> _Required work_
Filter the data below, keeping only lines that contain "occlude".
• • • •
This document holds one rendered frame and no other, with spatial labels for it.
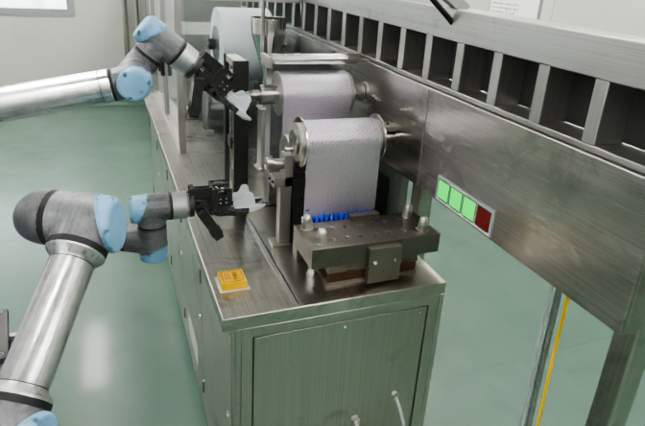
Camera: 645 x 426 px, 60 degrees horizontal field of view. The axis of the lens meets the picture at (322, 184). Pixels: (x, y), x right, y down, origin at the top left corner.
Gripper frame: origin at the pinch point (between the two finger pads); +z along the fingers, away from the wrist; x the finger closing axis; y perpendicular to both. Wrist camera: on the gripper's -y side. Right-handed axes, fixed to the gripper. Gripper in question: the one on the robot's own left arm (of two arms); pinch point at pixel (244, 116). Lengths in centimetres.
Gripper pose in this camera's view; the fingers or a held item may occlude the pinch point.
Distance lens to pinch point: 156.6
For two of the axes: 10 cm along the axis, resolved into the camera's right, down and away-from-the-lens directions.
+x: -3.6, -3.7, 8.6
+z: 6.8, 5.3, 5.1
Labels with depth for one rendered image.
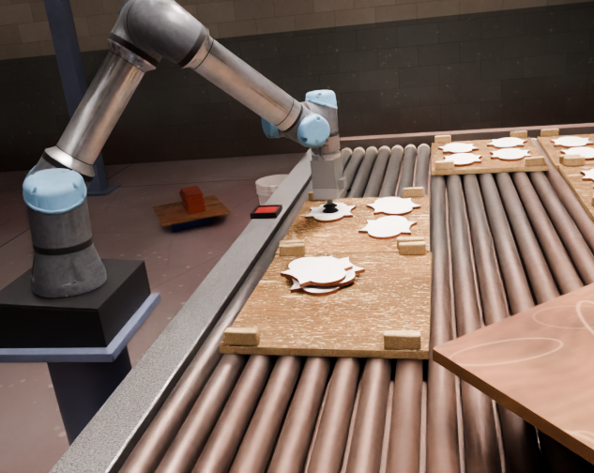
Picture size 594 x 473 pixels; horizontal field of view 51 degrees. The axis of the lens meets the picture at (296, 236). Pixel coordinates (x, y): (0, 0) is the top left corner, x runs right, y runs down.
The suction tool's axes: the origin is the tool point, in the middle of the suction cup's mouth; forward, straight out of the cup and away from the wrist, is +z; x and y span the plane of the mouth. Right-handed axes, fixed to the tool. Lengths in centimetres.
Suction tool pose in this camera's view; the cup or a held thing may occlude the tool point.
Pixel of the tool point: (330, 211)
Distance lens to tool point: 166.5
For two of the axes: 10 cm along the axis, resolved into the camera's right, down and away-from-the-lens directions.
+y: 3.0, -3.6, 8.8
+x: -9.5, -0.1, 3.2
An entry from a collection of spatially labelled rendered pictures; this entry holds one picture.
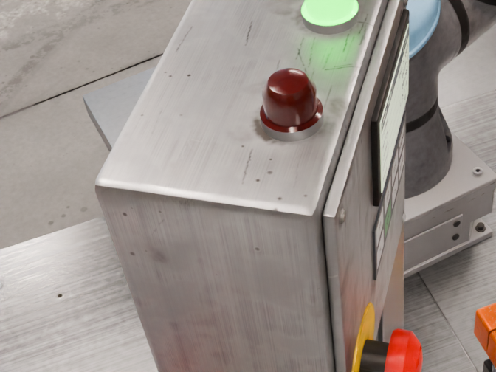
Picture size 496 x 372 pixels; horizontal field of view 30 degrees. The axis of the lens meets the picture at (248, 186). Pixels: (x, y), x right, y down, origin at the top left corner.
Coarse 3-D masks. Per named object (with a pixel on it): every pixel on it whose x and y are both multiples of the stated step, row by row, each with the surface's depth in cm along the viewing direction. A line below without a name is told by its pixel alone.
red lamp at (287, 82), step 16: (272, 80) 37; (288, 80) 36; (304, 80) 37; (272, 96) 36; (288, 96) 36; (304, 96) 36; (272, 112) 37; (288, 112) 36; (304, 112) 37; (320, 112) 38; (272, 128) 37; (288, 128) 37; (304, 128) 37
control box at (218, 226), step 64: (192, 0) 45; (256, 0) 44; (384, 0) 44; (192, 64) 41; (256, 64) 41; (320, 64) 40; (384, 64) 42; (128, 128) 39; (192, 128) 39; (256, 128) 38; (320, 128) 38; (128, 192) 37; (192, 192) 36; (256, 192) 36; (320, 192) 36; (128, 256) 40; (192, 256) 39; (256, 256) 37; (320, 256) 37; (384, 256) 51; (192, 320) 42; (256, 320) 41; (320, 320) 40
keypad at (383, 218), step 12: (396, 144) 49; (396, 156) 49; (396, 168) 50; (396, 180) 51; (384, 192) 47; (396, 192) 51; (384, 204) 47; (384, 216) 48; (384, 228) 48; (384, 240) 49
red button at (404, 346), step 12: (396, 336) 46; (408, 336) 46; (372, 348) 46; (384, 348) 46; (396, 348) 45; (408, 348) 45; (420, 348) 46; (372, 360) 46; (384, 360) 46; (396, 360) 45; (408, 360) 45; (420, 360) 46
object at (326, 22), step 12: (312, 0) 41; (324, 0) 41; (336, 0) 41; (348, 0) 41; (312, 12) 42; (324, 12) 41; (336, 12) 41; (348, 12) 42; (312, 24) 42; (324, 24) 42; (336, 24) 41; (348, 24) 42
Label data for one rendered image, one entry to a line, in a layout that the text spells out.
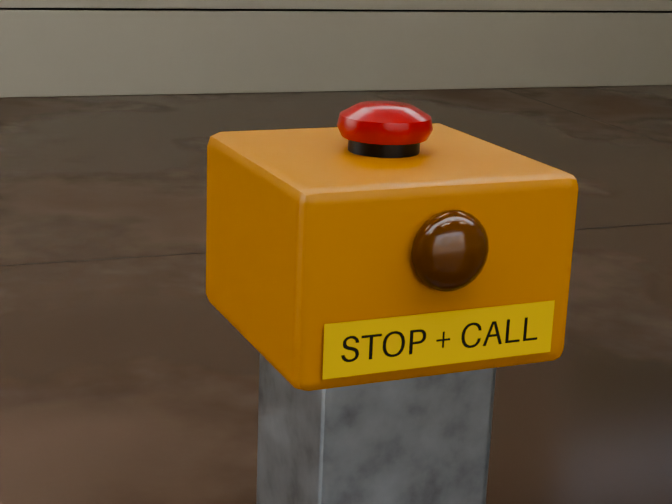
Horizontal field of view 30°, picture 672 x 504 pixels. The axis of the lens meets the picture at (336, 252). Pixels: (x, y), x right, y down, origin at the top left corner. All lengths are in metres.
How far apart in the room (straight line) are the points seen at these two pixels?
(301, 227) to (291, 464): 0.13
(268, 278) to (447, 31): 7.59
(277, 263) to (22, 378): 2.75
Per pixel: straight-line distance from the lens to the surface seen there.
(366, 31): 7.85
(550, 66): 8.45
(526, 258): 0.50
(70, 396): 3.09
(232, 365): 3.26
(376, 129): 0.50
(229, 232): 0.53
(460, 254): 0.47
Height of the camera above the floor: 1.18
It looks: 16 degrees down
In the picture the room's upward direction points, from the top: 2 degrees clockwise
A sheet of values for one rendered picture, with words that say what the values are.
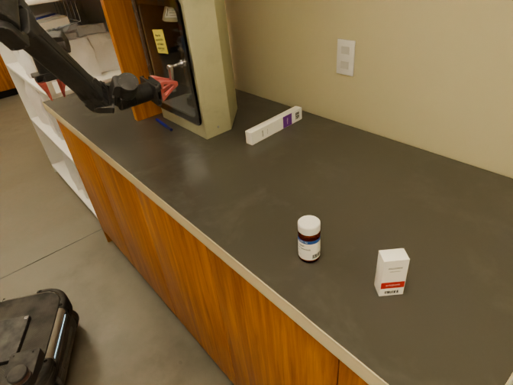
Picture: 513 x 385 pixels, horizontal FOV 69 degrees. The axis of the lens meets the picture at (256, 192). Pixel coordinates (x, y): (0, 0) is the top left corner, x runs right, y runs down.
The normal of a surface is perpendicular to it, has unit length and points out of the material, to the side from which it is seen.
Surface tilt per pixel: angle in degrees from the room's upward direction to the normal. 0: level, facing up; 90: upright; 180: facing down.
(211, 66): 90
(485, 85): 90
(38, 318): 0
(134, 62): 90
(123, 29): 90
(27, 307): 0
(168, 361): 0
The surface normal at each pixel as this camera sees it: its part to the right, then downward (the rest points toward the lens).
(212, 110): 0.65, 0.38
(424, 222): -0.09, -0.82
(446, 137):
• • • •
> _Task response_
Gripper pose in this camera's view; the fingers or a held item may occlude the pinch point.
Suction tool pose in this camera's view; the cup or a held thing may occlude the tool point.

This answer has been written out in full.